## What the task asks
Supply the number of lines in the data below that hold "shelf", and let that number be the whole answer.

## Recorded data
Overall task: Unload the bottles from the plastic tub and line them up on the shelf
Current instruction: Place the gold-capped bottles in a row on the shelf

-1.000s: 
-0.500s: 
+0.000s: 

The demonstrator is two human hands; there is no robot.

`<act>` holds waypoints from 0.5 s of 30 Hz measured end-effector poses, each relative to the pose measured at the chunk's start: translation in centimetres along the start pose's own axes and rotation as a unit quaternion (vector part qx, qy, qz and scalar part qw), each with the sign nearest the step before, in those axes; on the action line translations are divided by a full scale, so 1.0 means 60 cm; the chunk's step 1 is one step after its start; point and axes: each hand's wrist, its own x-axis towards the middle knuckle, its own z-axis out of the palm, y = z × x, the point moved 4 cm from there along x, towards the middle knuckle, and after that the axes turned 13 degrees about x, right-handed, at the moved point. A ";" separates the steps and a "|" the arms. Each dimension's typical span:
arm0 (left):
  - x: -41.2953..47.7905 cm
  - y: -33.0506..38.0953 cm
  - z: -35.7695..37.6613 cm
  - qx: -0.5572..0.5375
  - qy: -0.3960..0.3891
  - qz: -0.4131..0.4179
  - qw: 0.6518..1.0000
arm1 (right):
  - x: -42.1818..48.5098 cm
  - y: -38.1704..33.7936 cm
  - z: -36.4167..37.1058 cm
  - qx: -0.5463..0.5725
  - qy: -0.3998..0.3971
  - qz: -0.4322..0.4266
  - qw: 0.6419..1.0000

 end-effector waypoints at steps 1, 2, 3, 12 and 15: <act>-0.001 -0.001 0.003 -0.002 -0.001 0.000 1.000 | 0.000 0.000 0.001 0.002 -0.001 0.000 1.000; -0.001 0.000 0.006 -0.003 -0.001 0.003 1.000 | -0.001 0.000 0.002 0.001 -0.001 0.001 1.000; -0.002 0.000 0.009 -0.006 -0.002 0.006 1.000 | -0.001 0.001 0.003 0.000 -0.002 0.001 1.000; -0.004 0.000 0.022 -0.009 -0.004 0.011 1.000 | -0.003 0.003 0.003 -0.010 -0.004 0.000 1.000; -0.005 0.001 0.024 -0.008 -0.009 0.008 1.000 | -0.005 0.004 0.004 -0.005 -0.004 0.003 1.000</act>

## Response to the task
2